Gonzalo Garrido. Dos lamentos, por Juan Jiménez García

El patio inglés, de Gonzalo Garrido (Alrevés) | por Juan Jiménez García

Gonzalo Garrido | El patio inglés

Reconstruir los torcidos e ignotos caminos del trauma. Esa podría ser la cuestión. La cuestión, al menos, que se plantea Gonzalo Garrido en El patio inglés. Quiero decir: cómo hemos llegado a un instante determinado, un punto. En este caso, querer suicidarse. Solo el suicida piensa que puede salir por puertas que en la pared tan solo están pintadas (Vladimir Holan). Pensamos en cartas dejadas, últimos mensajes, pero antes ¿cuántas botellas se han lanzado al mar? Cuántos mensajes esperando que alguien por azar los encuentre. Y luego: es un poco ingenuo pensar que uno tiene la clave de todo, que en una persona se encuentran todos los misterios, todos los secretos, todas las cosas no dichas. Tampoco en dos, ni en tres, es cierto, pero intentar buscar a partir de dos discursos diferentes, víctima física y víctima psicológica (porque, después de todo, ¿no es habitual querer acabar con alguien (más) suicidándose? Tema complicado, sobre el que no intentaré construir nada). El patio inglés, en este sentido, no es más (o no es menos) que esos dos largos (breves) lamentos alternados.

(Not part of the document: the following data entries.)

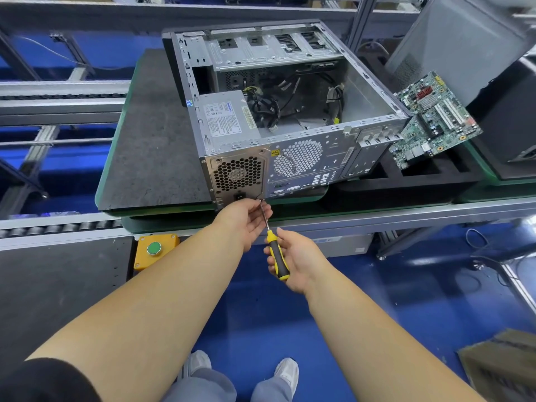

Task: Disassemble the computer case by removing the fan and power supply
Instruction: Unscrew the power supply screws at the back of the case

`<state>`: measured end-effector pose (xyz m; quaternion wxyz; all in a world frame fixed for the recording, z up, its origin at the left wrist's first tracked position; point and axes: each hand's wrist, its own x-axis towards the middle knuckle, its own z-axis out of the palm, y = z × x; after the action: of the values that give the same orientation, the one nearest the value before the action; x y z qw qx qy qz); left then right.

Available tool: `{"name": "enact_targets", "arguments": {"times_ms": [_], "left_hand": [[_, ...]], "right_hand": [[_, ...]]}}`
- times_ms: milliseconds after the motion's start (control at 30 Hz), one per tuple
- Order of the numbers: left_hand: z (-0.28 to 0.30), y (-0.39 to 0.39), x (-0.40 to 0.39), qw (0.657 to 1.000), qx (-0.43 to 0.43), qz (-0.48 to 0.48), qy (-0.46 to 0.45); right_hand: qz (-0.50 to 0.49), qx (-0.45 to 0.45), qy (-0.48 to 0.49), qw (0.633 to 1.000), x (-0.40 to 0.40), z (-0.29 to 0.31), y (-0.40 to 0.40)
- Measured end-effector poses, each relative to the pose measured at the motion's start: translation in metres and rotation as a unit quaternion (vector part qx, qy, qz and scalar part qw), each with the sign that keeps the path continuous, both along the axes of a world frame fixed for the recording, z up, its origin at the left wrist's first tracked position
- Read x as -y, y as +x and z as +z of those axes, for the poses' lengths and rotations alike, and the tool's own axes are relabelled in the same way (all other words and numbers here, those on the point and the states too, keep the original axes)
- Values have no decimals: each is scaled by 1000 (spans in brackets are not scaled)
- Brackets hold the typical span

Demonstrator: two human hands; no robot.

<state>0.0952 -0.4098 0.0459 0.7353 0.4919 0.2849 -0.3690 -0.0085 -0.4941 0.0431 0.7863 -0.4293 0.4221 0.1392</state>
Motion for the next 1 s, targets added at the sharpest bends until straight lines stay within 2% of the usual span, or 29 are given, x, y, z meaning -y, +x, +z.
{"name": "enact_targets", "arguments": {"times_ms": [633, 867, 1000], "left_hand": [[-2, -2, -2, 999, 17, -8, 26], [1, -2, -1, 999, 13, 1, 41], [2, -3, 0, 999, 11, 1, 43]], "right_hand": [[18, -8, -65, 998, 4, -1, 4], [-25, -28, 10, 999, 2, 3, 2], [-18, -32, -2, 999, 4, 5, 1]]}}
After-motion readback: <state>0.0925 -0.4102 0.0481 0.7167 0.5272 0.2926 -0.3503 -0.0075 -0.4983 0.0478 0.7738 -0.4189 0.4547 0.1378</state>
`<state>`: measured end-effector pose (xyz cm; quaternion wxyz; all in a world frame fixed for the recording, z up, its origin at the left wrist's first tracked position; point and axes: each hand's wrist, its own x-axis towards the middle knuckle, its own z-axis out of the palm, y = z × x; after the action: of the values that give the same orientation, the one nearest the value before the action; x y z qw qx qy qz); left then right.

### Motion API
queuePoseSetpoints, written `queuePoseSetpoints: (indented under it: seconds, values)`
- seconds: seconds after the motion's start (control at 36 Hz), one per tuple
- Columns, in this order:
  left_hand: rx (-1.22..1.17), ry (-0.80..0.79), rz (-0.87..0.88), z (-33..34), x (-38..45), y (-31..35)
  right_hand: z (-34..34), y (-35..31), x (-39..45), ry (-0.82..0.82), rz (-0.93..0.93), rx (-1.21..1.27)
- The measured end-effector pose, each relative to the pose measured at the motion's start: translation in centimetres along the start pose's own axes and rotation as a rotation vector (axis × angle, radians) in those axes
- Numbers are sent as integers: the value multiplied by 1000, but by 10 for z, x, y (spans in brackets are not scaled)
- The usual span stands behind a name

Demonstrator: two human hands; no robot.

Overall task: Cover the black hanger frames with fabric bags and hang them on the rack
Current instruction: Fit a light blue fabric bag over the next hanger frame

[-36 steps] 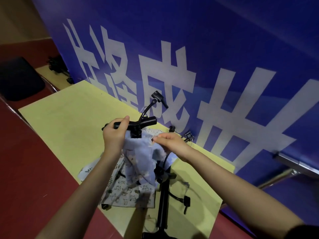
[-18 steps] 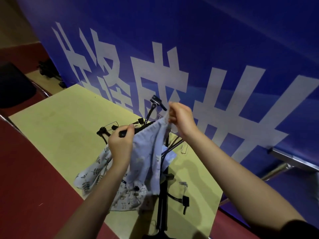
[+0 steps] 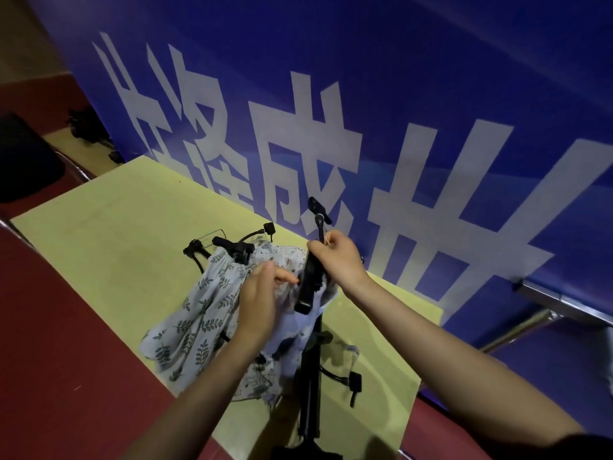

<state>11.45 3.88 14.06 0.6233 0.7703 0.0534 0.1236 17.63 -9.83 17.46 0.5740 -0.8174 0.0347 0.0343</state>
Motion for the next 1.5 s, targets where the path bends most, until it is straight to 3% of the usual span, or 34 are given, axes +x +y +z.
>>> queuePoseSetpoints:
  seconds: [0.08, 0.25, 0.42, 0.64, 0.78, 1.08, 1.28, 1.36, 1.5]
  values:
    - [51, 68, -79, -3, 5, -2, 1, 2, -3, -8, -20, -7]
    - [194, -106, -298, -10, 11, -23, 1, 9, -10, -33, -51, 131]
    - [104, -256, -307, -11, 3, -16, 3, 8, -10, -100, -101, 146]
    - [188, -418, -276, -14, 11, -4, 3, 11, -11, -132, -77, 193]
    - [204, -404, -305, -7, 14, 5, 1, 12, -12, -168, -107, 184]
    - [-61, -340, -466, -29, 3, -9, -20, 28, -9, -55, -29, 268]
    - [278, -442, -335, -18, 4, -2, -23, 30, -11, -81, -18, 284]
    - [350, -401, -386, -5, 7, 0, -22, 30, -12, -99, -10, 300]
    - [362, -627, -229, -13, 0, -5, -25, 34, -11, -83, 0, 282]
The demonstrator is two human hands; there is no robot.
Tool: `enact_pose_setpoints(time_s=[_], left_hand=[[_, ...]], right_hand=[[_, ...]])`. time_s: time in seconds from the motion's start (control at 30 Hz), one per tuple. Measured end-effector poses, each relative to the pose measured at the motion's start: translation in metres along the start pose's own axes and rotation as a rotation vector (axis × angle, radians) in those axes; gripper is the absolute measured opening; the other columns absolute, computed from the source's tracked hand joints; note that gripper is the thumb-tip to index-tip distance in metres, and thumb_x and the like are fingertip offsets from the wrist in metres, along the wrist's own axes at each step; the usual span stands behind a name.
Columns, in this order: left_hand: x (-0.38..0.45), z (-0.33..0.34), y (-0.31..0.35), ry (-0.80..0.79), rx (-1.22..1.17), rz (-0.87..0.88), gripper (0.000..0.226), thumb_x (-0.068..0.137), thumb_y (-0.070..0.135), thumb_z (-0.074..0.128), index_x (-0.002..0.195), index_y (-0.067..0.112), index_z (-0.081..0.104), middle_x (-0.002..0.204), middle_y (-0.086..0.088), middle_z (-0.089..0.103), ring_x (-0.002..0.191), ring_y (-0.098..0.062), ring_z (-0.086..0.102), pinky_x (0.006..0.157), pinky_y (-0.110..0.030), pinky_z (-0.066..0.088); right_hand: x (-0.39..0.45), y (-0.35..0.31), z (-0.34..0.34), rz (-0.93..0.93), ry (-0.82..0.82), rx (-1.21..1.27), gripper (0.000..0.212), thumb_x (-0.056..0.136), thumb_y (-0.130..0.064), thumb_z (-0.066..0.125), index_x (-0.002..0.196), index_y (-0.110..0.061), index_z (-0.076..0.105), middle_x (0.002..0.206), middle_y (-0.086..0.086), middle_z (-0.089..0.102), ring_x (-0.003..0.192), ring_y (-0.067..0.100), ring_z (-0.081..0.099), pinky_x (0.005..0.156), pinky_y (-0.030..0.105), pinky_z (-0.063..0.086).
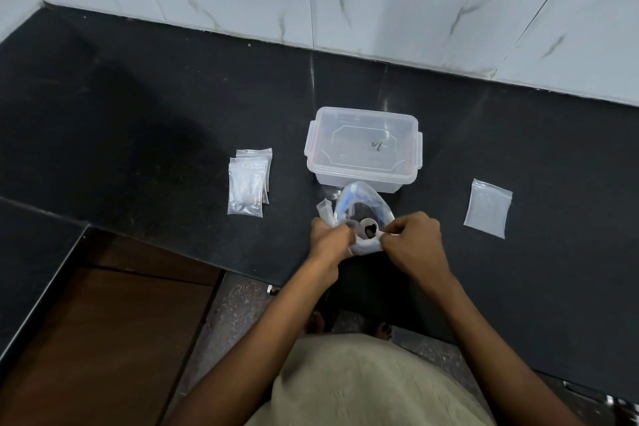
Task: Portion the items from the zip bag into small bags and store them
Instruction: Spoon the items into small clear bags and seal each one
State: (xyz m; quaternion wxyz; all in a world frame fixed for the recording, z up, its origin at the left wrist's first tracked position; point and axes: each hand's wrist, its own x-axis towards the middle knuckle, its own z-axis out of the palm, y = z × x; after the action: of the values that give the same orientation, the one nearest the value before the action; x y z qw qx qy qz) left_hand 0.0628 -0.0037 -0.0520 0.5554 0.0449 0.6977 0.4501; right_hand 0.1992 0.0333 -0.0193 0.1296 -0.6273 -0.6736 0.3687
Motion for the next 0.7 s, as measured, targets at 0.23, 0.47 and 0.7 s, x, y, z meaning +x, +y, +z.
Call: enact_pose_setpoints(time_s=[0.23,0.47,0.7], left_hand=[[0.003,-0.002,-0.003,-0.018,-0.160,0.030,0.052,0.080,-0.019,0.046,0.128,-0.001,0.055,0.100,-0.016,0.075,0.092,-0.031,0.074,0.074,-0.042,0.063],[0.001,-0.003,-0.003,0.090,0.009,0.146,0.037,0.075,-0.001,0.057,0.099,0.026,0.058,0.105,-0.011,0.072,0.098,-0.030,0.072,0.089,-0.050,0.060],[-0.001,-0.013,-0.008,0.256,0.374,0.403,0.042,0.072,0.015,0.077,0.103,0.021,0.049,0.104,0.004,0.056,0.102,-0.020,0.058,0.078,-0.030,0.050]], right_hand=[[-0.002,0.004,0.003,0.014,-0.016,0.013,0.014,0.069,-0.009,0.064,0.068,-0.008,0.078,0.058,0.007,0.070,0.055,0.017,0.068,0.054,0.036,0.060],[0.002,0.008,-0.005,0.245,-0.056,0.365,0.019,0.082,-0.005,0.065,0.066,0.000,0.073,0.055,0.015,0.064,0.042,0.018,0.051,0.040,0.026,0.044],[0.004,0.012,-0.014,0.245,-0.068,0.581,0.012,0.081,-0.001,0.069,0.072,-0.003,0.077,0.058,0.012,0.064,0.044,0.017,0.048,0.037,0.023,0.035]])
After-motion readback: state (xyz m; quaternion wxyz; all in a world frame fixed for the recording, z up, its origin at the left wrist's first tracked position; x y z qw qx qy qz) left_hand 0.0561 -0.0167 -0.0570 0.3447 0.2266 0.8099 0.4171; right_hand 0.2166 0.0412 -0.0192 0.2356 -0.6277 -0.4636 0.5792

Pablo es un joven bilbaíno en la época de los GAL, lo cual añade una nota de color (o tensión) en la historia y nos permite datarla, ponerle una fecha precisa. Estudia Derecho sin demasiada convicción y vive sin demasiada convicción. Su prioridad es follar y a ello se entrega, con todos los complejos (si es que aún existen) de un muchacho que vive su adolescencia. Su lamento adquiere la forma de diario, como no podría ser de otro modo por la edad. Esa especie de necesidad de contarlo todo, de dejar constancia de una vida singular (que no tiene nada de particular, pero aún no lo sabe). Las búsquedas son parecidas, los deseos también, aquello que no nos gusta no es muy diferente de aquello que no le gusta a aquel chaval del fondo. Así, Pablo vive sus amores, con una madre que le adora y un padre que odia.

El segundo lamento es el de padre. El padre ya no escribe diarios y tal vez no los escribió nunca. En todo caso los lanzaría a la basura en algún cambio de casa o arderían en algún incendio, intencionado o no. El padre simplemente habla y habla, en un discurso histórico, que se inicia empezado y que no acabará con un acontecimiento más, por muy triste o traumático que sea. El padre seguramente cuenta la historia que podrían contar muchos padres. Primero, encontrar aquello que le une a un hijo (pretender entenderle), a través de su propia vida y, claro, de su propia relación con su padre. Abuelos que contienen padres que contiene hijos que contendrán otros hijos que… Más tarde, vienen los reproches. La incomunicación. La madre, la esposa. El tiempo. Parece que es complicado mantener los afectos en el tiempo.

Pero entonces, cuando todo parece formar parte de una obra ya leída, ya escrita, ya vivida (o vista vivir), ocurre algo excepcional. Tampoco es algo brutal. No es eso. Es solo que cuando se viven vidas anodinas (casi todas… igual todas, a su manera), aquello que escapa por un instante al devenir de las cosas (aunque sea un triste devenir) se convierte en algo excepcional. Algo tan excepcional que puede ser imposible de asimilar. Porque no nos damos el tiempo para ello, porque no queremos, porque, después de todo, escuchar, entender, son palabras que forman parte del pasado y que algún día saldrán del diccionario de la Academia por falta de uso. Y de lo excepcional a lo extraordinario hay un paso. O un vuelo. El que separa la ventana de casa del patio inglés. El silencio del grito.